• EXERCISE: Transcribe the listing below word for word.
EXERCISE DATA section start
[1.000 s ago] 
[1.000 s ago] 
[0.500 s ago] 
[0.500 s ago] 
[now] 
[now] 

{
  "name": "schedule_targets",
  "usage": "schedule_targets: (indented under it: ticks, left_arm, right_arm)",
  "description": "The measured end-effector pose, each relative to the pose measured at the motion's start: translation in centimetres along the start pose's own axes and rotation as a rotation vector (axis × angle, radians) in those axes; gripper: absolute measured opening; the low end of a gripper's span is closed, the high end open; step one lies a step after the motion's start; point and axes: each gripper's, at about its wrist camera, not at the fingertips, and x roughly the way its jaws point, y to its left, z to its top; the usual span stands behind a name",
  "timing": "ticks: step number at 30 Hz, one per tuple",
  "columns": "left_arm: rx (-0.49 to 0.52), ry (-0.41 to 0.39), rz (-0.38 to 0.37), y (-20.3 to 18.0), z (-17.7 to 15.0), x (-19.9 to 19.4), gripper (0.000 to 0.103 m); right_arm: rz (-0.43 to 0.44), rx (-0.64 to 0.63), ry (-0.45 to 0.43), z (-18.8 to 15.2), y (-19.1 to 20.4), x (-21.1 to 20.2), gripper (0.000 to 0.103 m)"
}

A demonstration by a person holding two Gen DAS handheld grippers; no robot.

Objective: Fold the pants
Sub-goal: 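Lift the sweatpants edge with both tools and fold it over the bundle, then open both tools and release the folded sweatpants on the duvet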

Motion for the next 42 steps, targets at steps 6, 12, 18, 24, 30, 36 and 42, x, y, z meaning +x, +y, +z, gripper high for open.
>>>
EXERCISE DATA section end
• TASK RESPONSE:
[1.000 s ago] 
[1.000 s ago] 
[0.500 s ago] 
[0.500 s ago] 
[now] 
[now] 

{
  "name": "schedule_targets",
  "usage": "schedule_targets: (indented under it: ticks, left_arm, right_arm)",
  "description": "The measured end-effector pose, each relative to the pose measured at the motion's start: translation in centimetres along the start pose's own axes and rotation as a rotation vector (axis × angle, radians) in those axes; gripper: absolute measured opening; the low end of a gripper's span is closed, the high end open; step one lies a step after the motion's start; point and axes: each gripper's, at about its wrist camera, not at the fingertips, and x roughly the way its jaws point, y to its left, z to its top; the usual span stands behind a name",
  "timing": "ticks: step number at 30 Hz, one per tuple",
  "columns": "left_arm: rx (-0.49 to 0.52), ry (-0.41 to 0.39), rz (-0.38 to 0.37), y (-20.3 to 18.0), z (-17.7 to 15.0), x (-19.9 to 19.4), gripper (0.000 to 0.103 m); right_arm: rz (-0.43 to 0.44), rx (-0.64 to 0.63), ry (-0.45 to 0.43), z (-18.8 to 15.2), y (-19.1 to 20.4), x (-21.1 to 20.2), gripper (0.000 to 0.103 m)"
}

A demonstration by a person holding two Gen DAS handheld grippers; no robot.

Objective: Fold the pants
Sub-goal: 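Lift the sweatpants edge with both tools and fold it over the bundle, then open both tools and release the folded sweatpants on the duvet
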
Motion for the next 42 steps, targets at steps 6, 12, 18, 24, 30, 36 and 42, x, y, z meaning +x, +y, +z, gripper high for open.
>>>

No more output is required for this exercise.